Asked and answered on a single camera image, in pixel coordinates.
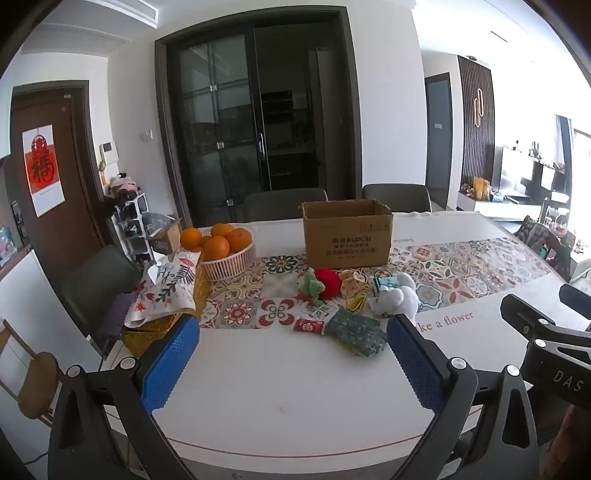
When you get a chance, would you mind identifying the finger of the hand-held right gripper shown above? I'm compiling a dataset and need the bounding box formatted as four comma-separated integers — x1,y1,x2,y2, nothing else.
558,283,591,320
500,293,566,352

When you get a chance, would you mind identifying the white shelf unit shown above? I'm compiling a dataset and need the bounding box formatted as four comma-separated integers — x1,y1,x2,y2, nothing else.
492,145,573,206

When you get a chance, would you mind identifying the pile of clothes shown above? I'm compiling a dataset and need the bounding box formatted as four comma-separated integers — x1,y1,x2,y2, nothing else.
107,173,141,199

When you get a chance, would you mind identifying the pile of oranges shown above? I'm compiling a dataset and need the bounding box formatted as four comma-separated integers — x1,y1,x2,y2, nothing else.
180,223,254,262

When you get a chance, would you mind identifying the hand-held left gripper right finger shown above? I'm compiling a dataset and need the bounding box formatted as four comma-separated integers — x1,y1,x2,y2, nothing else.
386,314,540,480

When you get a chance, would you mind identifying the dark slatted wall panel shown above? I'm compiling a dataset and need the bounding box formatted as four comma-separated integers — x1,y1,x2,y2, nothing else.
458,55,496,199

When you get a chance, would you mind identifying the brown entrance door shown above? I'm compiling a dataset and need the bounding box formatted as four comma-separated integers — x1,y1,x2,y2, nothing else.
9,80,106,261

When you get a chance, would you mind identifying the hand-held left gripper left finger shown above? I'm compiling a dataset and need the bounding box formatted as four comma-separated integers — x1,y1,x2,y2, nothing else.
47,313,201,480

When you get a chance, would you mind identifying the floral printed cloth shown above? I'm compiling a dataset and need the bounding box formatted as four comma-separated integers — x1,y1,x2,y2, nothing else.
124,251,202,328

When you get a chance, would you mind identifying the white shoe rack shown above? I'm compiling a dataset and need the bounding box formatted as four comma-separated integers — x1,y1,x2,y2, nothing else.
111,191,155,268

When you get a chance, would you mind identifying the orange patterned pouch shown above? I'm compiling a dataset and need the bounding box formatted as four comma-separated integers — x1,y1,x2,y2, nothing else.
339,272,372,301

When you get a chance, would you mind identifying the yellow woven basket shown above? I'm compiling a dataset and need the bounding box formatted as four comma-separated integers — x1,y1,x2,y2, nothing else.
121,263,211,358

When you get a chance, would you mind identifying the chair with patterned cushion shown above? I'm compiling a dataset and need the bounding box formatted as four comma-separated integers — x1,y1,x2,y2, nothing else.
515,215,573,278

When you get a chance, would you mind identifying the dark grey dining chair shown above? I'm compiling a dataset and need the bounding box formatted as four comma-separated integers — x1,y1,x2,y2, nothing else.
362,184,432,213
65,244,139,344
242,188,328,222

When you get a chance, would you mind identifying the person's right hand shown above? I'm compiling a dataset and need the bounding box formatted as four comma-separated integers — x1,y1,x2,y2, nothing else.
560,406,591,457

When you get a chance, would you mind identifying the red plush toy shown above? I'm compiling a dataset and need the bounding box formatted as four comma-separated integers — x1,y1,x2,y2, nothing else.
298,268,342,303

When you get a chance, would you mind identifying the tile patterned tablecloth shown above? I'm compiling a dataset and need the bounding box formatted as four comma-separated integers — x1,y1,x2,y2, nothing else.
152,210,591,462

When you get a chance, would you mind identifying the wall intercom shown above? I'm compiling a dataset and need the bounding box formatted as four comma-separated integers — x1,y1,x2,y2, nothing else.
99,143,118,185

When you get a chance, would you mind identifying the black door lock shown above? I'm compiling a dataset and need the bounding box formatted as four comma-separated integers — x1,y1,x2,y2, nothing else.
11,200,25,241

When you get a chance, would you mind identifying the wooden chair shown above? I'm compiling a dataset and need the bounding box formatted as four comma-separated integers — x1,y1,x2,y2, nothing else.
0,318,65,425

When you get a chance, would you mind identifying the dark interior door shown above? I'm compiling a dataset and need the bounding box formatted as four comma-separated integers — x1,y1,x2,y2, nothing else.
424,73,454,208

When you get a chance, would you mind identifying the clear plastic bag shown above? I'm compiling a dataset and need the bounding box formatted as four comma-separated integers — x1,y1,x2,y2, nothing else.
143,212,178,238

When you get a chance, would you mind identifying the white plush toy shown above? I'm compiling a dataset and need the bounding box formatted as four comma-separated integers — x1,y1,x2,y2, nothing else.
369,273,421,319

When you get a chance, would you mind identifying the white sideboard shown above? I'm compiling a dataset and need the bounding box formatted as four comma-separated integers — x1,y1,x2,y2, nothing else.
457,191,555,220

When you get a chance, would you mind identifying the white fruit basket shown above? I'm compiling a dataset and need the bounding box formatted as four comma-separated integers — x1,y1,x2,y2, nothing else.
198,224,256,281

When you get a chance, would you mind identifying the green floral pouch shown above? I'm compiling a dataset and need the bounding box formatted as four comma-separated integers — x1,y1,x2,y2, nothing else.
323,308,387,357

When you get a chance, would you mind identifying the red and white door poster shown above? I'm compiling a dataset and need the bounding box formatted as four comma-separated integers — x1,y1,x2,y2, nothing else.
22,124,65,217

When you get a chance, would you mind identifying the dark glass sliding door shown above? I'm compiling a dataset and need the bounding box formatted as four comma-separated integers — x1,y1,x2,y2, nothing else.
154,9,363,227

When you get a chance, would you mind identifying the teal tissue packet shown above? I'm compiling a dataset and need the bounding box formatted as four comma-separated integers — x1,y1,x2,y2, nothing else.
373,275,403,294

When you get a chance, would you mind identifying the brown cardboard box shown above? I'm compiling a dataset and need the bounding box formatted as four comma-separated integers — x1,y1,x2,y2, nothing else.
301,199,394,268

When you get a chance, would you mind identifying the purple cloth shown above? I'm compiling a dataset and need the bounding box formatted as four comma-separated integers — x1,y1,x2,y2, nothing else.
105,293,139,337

++++++++++

Please make your reply exactly the lines from the one containing "the red and" through the end of the entries above, and nothing more.

• Response below
When you get a chance, would you mind identifying the red and white door poster shown above? I'm compiling a dataset and need the bounding box formatted as four comma-separated integers — x1,y1,x2,y2, nothing else.
22,124,65,217

When you get a chance, would you mind identifying the dark glass sliding door shown above? I'm compiling a dataset and need the bounding box formatted as four comma-separated integers — x1,y1,x2,y2, nothing else.
154,9,363,227

When you get a chance, would you mind identifying the teal tissue packet shown above? I'm compiling a dataset and need the bounding box formatted as four comma-separated integers — x1,y1,x2,y2, nothing else.
373,275,403,294

When you get a chance, would you mind identifying the brown cardboard box shown above? I'm compiling a dataset and need the bounding box formatted as four comma-separated integers — x1,y1,x2,y2, nothing else.
301,199,394,268

When you get a chance, would you mind identifying the purple cloth shown above? I'm compiling a dataset and need the bounding box formatted as four comma-separated integers — x1,y1,x2,y2, nothing else.
105,293,139,337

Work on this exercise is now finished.